What to work on:
Search the data below for the string "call" and copy all lines where it shows up.

Extracted data entries

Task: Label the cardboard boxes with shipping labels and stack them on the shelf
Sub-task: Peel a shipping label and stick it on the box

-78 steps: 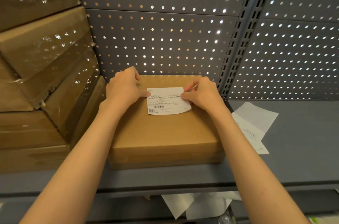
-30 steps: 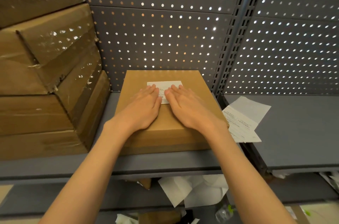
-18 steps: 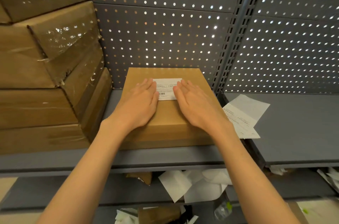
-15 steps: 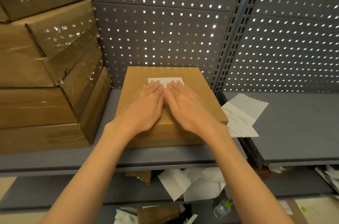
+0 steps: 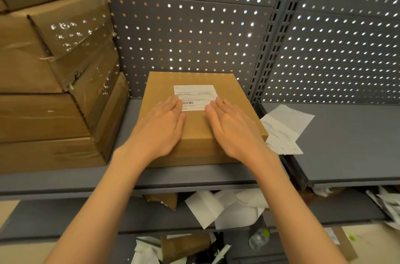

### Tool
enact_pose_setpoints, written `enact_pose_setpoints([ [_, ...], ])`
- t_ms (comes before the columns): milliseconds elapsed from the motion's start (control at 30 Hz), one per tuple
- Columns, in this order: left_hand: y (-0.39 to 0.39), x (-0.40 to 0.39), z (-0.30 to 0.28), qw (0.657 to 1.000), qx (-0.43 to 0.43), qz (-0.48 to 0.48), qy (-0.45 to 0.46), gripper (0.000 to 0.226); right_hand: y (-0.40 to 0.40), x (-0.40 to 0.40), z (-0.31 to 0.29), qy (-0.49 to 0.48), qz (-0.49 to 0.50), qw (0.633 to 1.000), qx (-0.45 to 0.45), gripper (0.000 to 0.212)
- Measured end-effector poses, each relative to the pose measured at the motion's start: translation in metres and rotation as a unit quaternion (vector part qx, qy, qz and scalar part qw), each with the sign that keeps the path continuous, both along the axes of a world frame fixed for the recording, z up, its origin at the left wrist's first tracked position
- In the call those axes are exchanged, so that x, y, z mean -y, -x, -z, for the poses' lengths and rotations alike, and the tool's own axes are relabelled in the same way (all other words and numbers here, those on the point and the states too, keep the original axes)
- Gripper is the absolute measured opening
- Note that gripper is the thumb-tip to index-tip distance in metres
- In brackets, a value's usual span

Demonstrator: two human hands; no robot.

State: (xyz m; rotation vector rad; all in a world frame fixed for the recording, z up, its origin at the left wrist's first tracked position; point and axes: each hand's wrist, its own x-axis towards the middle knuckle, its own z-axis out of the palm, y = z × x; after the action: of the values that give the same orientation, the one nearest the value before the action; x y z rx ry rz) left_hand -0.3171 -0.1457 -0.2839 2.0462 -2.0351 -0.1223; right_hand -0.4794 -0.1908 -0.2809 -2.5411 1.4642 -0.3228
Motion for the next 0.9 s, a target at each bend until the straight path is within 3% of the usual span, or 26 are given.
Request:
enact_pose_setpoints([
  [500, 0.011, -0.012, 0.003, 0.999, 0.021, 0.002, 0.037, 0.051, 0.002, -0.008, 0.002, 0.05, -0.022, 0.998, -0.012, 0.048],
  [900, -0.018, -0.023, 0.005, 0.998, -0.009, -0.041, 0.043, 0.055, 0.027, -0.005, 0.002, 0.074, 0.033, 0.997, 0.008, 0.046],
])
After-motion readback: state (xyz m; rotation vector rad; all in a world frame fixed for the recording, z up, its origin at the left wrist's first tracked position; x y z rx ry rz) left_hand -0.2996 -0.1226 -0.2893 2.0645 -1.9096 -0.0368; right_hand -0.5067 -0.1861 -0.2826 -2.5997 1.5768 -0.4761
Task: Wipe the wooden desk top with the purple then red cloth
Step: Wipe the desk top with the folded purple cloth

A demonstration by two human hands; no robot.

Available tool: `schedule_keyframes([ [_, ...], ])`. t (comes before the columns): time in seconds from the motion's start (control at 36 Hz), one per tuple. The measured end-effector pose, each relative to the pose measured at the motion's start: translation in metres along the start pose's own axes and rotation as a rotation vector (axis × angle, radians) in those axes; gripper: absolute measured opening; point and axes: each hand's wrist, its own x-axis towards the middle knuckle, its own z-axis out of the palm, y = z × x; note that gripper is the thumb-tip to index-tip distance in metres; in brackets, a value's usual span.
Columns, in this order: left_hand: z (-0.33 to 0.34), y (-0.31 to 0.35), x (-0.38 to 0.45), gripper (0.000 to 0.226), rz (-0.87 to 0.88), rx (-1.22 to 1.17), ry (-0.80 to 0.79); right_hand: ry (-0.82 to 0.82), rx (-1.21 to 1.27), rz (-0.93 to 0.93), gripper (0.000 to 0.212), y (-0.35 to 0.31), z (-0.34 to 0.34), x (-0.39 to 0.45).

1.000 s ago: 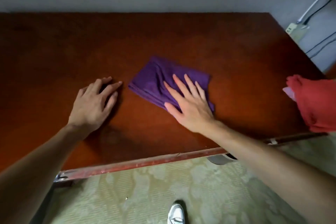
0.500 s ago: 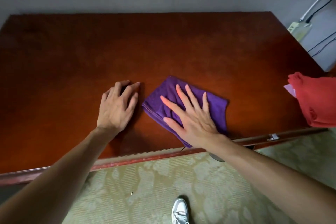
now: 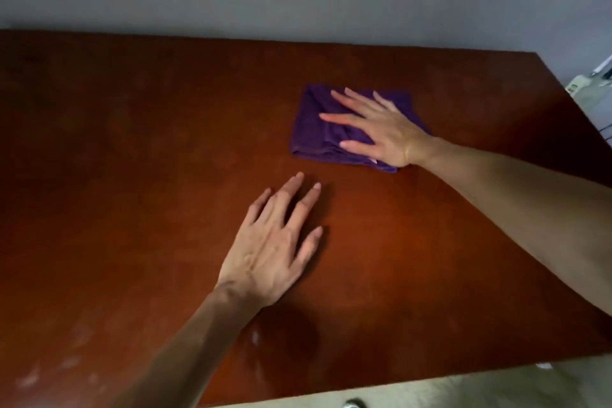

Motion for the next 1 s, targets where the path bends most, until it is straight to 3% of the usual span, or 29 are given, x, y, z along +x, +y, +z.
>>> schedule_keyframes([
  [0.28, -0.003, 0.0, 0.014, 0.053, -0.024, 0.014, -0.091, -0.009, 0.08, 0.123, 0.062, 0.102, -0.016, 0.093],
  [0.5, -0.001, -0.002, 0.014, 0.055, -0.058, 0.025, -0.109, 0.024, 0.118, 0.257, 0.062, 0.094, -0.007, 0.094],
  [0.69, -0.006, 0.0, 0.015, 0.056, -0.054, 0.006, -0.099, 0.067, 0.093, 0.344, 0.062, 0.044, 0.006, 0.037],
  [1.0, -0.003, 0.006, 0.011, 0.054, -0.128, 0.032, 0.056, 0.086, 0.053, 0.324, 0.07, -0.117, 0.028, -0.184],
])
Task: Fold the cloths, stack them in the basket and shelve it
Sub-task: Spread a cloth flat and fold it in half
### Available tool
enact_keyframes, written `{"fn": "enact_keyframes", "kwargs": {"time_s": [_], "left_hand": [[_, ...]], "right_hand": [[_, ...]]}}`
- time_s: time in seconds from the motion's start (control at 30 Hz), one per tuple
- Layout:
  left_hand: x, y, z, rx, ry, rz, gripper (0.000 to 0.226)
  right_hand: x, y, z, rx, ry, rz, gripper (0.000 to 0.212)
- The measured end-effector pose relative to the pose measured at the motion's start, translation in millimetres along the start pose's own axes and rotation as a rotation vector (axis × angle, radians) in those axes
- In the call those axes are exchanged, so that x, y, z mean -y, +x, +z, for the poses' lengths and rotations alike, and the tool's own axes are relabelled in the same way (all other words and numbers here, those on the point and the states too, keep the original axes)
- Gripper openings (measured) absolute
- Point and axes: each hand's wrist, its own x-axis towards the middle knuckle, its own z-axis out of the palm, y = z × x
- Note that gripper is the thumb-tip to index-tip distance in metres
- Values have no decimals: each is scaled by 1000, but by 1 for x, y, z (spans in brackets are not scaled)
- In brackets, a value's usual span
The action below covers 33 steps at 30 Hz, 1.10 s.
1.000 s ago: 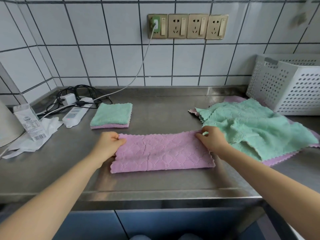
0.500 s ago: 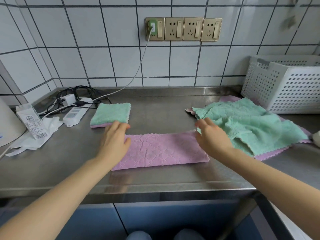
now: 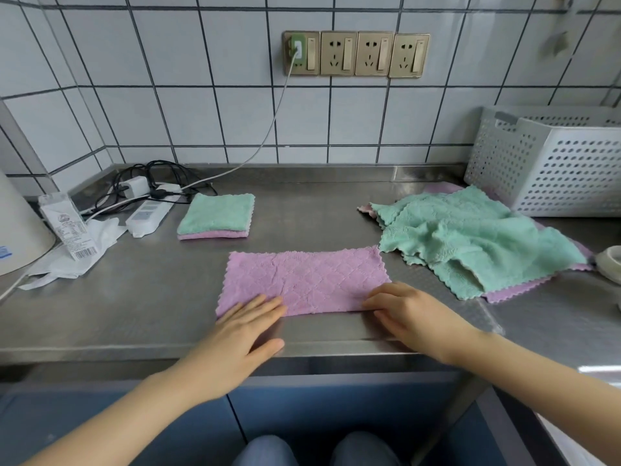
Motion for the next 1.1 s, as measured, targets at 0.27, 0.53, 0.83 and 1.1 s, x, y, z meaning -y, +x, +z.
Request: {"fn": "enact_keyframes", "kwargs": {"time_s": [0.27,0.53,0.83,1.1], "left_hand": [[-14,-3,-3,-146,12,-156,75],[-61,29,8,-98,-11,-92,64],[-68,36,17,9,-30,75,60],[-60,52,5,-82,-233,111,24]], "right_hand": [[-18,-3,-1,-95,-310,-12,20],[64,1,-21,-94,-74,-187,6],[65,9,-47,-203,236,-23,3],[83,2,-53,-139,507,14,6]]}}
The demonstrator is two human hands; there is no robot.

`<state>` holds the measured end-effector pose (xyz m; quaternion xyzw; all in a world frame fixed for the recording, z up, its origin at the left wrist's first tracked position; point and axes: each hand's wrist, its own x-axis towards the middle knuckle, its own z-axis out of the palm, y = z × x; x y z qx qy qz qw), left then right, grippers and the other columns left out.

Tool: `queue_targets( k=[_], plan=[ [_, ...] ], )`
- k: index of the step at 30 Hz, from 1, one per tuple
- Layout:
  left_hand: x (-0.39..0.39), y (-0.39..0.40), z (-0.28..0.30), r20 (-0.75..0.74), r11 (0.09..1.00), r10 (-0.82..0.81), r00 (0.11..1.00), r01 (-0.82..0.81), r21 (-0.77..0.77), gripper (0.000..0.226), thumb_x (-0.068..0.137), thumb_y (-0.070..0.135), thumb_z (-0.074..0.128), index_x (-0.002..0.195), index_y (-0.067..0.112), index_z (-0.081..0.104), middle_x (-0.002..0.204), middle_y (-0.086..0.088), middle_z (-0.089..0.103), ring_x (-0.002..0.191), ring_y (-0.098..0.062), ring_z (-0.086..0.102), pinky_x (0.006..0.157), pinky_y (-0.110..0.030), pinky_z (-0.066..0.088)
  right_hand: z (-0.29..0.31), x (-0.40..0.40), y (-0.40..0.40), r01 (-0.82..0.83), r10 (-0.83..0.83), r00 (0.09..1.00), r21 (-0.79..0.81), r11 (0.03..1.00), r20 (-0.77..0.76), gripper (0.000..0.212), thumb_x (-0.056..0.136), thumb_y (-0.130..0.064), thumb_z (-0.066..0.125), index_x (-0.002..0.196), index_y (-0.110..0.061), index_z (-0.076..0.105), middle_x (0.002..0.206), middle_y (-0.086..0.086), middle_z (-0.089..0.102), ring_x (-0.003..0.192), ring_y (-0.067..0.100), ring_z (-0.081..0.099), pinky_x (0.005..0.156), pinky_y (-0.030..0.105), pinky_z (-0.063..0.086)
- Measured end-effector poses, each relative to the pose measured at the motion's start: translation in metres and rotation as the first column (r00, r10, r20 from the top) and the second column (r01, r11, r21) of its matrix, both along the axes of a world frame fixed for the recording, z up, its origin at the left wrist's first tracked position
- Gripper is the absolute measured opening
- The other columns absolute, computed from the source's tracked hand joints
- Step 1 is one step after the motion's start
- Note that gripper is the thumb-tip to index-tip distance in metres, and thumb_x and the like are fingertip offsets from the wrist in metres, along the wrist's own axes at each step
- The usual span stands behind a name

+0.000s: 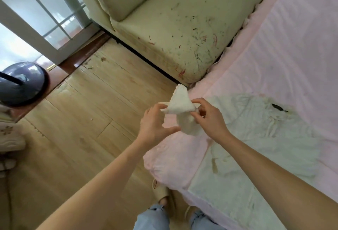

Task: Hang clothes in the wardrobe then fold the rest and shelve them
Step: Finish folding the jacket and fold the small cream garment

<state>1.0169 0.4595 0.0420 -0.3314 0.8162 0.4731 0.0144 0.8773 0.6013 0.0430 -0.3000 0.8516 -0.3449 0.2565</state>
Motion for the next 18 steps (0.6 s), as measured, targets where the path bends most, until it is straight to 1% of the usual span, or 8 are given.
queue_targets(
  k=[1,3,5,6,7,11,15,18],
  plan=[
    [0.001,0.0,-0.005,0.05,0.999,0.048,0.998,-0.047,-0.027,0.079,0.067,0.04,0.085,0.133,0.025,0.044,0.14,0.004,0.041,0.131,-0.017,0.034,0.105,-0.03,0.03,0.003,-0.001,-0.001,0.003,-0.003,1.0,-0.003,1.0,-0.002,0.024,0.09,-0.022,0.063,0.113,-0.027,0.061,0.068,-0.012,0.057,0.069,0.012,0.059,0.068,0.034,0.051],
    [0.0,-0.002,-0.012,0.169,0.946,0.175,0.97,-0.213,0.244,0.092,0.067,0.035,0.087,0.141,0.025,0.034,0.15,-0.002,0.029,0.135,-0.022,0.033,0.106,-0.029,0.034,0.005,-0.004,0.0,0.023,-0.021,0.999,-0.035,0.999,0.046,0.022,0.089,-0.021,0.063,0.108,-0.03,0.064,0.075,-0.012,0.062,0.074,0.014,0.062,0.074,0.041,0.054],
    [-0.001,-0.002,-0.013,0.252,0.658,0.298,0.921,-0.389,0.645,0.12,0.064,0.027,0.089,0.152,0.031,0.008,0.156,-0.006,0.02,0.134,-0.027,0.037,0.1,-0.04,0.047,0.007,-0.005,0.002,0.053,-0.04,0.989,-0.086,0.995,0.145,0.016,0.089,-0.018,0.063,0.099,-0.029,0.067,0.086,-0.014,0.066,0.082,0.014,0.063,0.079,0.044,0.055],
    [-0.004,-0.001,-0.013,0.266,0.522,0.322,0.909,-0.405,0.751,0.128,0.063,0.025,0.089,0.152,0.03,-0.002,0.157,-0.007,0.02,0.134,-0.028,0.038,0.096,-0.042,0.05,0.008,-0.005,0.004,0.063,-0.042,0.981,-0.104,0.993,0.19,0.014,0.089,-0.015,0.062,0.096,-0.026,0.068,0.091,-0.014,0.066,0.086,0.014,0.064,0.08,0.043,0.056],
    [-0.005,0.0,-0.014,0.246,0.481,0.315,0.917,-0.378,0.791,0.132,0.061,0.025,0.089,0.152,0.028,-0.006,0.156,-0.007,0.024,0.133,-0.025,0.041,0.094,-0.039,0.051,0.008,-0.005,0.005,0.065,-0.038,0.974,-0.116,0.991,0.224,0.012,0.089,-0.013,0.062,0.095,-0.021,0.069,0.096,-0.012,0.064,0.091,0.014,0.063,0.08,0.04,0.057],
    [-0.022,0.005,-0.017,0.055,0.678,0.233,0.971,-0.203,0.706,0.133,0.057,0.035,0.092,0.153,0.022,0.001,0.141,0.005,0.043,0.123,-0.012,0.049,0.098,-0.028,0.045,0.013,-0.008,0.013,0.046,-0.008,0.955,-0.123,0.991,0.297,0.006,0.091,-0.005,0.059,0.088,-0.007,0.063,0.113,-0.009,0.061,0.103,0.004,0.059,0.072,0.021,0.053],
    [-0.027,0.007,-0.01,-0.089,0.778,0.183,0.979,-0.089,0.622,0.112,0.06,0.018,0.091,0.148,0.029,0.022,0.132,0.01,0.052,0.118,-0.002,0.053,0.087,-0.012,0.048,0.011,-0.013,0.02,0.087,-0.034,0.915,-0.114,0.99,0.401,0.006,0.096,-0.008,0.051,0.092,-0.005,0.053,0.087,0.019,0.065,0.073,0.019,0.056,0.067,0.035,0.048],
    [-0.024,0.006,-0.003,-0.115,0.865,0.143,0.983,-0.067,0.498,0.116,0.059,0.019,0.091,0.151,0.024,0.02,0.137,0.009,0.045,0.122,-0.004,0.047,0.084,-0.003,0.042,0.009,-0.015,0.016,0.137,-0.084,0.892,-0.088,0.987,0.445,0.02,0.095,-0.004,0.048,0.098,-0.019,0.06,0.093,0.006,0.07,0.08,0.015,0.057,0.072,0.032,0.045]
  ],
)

Result of this task:
- In the call those axes are exchanged, so that x, y, z mean -y, -x, -z, for the poses' lengths and rotations alike, and the tool's own axes are relabelled in the same way (all other words and numbers here, those on the point and the states too, keep the original axes)
- In the call those axes are exchanged, so that x, y, z mean -y, +x, +z, for the poses' lengths and rotations alike, and the tool's own axes are relabelled in the same way (all other words and numbers here, those on the point and the states too, keep the original axes)

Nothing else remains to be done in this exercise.